In the orchard, there are piles of apples below the trees in varying states of decay. Dropped heavy from limbs or discarded by impatient children, the fruit’s a riot of red and pinks pooling around trunks. The small boy goes ahead of me down the narrow grass-lined path between the trees, leaves overhead rippling in wind, his skin dappled in sunlight and shadow. His hair needs cutting and his boot is broken; there’s a hole in the pocket of my worn once sweater and I’m limping from where he landed yesterday on my toes, yet neither of us care all that much about any of this right now. Because here the air smells sweet, the broken apples a kind of perfume, and he is running again.
He is always running. It seems to me he was born like this, full of swift movement and such rare stillness. In this he is not like me at all. I want him to hold here, to stop and breathe.

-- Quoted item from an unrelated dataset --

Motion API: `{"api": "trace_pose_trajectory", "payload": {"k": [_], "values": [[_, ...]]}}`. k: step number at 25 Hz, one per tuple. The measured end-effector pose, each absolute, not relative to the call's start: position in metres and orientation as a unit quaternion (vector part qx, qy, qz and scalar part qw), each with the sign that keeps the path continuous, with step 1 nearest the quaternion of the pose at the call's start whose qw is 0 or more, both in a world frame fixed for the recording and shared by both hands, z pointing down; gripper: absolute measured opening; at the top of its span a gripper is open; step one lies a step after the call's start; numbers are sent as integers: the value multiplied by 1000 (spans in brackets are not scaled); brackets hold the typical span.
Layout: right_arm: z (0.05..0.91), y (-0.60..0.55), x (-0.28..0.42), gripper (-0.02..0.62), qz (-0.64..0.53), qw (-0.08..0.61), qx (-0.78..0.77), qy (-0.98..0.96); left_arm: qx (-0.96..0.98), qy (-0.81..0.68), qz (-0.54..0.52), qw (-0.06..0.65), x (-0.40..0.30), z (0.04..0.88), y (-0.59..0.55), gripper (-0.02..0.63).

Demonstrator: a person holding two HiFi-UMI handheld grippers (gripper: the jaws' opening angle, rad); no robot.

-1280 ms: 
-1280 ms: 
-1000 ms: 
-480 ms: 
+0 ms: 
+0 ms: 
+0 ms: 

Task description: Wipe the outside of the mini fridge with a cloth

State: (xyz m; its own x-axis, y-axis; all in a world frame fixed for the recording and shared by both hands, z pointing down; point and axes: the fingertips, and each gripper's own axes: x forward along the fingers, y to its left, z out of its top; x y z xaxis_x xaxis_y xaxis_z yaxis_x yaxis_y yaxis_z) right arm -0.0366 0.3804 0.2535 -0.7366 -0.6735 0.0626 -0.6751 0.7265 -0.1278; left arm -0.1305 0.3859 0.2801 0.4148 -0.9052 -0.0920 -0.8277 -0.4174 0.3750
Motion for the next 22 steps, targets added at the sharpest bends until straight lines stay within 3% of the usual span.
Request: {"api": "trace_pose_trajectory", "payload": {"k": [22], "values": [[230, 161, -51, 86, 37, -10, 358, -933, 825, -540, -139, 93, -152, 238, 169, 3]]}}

To learn to just look. To wonder about those piles of apples, those red, blushed carpets beneath the trees, blown by wind or gravity or hand. To ask, what do they feed now? If fallen, they are still food. If they ferment in sun. If little flies lift off from them drunkenly, haphazardly flying against wind, or if they instead loiter and linger, settle where edge of smooth apple skin has given way to rot, to puckering, to hole. To wonder if at night there are deer that wander silently among the trees eating the ones that have fallen. If the deer are so quiet they might have been nothing but ghosts, or the dreams of deer someone once had, hoof beats against a moonlit sky. But he is four, and he is fast, and here, that is all that matters, the way the feet move amongst the trees, around the apples and up the silent orchard lane, as if he is the ghost deer chased now, flushed from thicket of leaves into bright and sudden light.
So instead it is me who stops in the shade of orchard trees, autumn air in lungs and hair and mouth. Me who listens to my heart, apple bright, steadily beating. Me who feels my arms, full of apples.
Like they had once been, heavy and sweet, when full of him.